Dengan segera, Leo membuka pintu yang terbuat dari perpaduan kayu dan juga seng itu. Lalu terlihatlah wajah yang begitu cukup lelah, membuat kedua saudara itu pun menghela nafas lega.
"Bibi!" Senyuman wanita itu merupakan sumber kebahagiaan bagi keduanya.
"Bibi Ana! Ah, bibi. Kami berdua sangat mencemaskan mi." Laraz segera menghampiri sang bibi dan membantunya berjalan masuk kedalam rumah.
Begitu jelas terlihat kelelahan diwajahnya, sejak awal akan berangkat pergi bekerja. Ana memang sudah merasakan dirinya tidak begitu sehat, akan tetapi ia tetap memaksakan diri atas rasa tanggung jawabnya terhadap pekerjaan.
"Laraz, Leo. Maafkan bibi sudah membuat kalian berdua khawatir, huh. Sepertinya, bibi akan berhenti bekerja. Tubuh bibi rasanya sudah terlalu lelah untuk pekerjaan disana." Bibi menghela nafasnya.

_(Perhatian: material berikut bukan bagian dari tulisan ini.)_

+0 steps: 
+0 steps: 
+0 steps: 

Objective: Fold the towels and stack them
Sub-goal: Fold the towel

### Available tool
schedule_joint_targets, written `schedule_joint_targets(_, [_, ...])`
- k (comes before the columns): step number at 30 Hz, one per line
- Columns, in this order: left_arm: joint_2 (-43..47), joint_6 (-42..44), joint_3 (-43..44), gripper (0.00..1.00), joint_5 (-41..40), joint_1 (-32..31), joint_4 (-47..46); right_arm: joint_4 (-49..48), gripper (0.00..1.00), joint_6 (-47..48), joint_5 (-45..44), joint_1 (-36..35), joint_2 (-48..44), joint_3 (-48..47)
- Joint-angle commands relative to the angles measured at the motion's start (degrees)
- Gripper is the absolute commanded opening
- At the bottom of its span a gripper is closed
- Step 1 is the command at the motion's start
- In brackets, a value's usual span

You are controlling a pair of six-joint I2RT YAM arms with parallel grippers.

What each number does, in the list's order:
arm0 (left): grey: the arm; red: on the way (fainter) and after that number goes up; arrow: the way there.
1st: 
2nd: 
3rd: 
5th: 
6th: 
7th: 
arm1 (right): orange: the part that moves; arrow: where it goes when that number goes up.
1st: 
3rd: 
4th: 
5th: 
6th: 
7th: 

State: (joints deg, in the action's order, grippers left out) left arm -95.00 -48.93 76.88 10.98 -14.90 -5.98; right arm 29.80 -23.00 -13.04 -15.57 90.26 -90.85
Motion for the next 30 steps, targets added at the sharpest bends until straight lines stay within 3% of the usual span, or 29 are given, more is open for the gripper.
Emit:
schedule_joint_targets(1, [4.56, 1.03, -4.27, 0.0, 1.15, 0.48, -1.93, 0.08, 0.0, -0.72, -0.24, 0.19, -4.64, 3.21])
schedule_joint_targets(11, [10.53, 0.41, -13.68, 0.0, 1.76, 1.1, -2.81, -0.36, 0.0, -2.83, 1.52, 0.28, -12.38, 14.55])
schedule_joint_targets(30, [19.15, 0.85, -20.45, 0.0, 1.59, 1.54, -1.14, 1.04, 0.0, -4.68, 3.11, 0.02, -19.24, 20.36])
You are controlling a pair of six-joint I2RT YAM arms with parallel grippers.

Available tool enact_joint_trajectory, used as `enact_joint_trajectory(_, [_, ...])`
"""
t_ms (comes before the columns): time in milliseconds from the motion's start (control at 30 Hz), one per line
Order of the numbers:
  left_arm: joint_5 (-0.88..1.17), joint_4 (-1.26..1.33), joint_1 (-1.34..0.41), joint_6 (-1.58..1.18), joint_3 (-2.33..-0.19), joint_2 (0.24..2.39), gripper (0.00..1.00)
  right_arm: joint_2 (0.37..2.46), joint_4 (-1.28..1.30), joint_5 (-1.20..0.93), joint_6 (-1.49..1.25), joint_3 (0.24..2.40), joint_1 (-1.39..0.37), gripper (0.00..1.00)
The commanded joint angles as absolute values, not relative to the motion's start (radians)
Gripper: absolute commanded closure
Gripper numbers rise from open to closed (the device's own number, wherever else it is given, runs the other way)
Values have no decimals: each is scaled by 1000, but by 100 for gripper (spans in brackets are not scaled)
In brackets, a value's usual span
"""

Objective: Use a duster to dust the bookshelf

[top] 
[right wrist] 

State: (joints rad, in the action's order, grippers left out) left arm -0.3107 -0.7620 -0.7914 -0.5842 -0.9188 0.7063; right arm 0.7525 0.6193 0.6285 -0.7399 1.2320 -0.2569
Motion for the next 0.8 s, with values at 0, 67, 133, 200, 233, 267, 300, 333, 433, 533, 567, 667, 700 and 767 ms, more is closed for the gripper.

"Kalau itu sih harapan Leo bi, memang sudah saatnya bibi beristirahat saja dirumah." Leo mengerti jika kehidupan mereka tidak bisa terus mengharapkan bibinya untuk bekerja.
"Hanya saja, bibi harus mencari pengganti untuk bekerja disana. Apakah kalian berdua mempunyai teman yang mau bekerja seperti bibi disana?"
"Bibi, biar Laraz saja yang menggantikan bibi disana. Tidak apa-apakan?" Laraz menawarkan dirinya untuk menggantikan posisi sang bibi untuk bekerja.
"Kak!" Leo dan bibinya pun kaget dengan perkataan yang Laraz ucapkan.
"Laraz, apa kamu yakin nak? Masa depan kamu masih sangat panjang nak, impianmu adalah meneruskan sekolah. Jangan merasa terbebani dengan apa yang bibi katakan, mungkin saja nanti ada orang lain yang mau menggantikan bibi disana." Ana tahu jika Laraz menyayanginya.
Impian Laraz sesungguhnya ingin melanjutkan sekolahnya ke jenjang yang lebih tinggi, yaitu bisa kuliah pada salah satu universitas yang ada. Namun dengan pertimbangan yang ada, Laraz pun memutuskan semuanya dengan pertimbangan yang baik.
"Bibi, Leo. Laraz memilih ini semuanya, bukan karena apa-apa. Selain bisa membantu perekonomian keluarga, Laraz juga bisa menabung terlebih dahulu untuk bisa melanjutkan sekolah lagi." Lara berusaha menyakinkan bibi dan adiknya.
Mereka pun saling bertatapan satu sama lainnya, seakan diantara mereka saling menguatkan. Ana pun tersenyum dan menganggukkan kepalanya sebagai tanda jika ia menyetujui keputusan yang sudah Laraz ambil, begitu pula halnya dengan Leo. Ia hanya bisa mendukung semua keputusan sang kakak, dan ia tahu jika kakaknya sudah memikirkannya dengan cukup baik.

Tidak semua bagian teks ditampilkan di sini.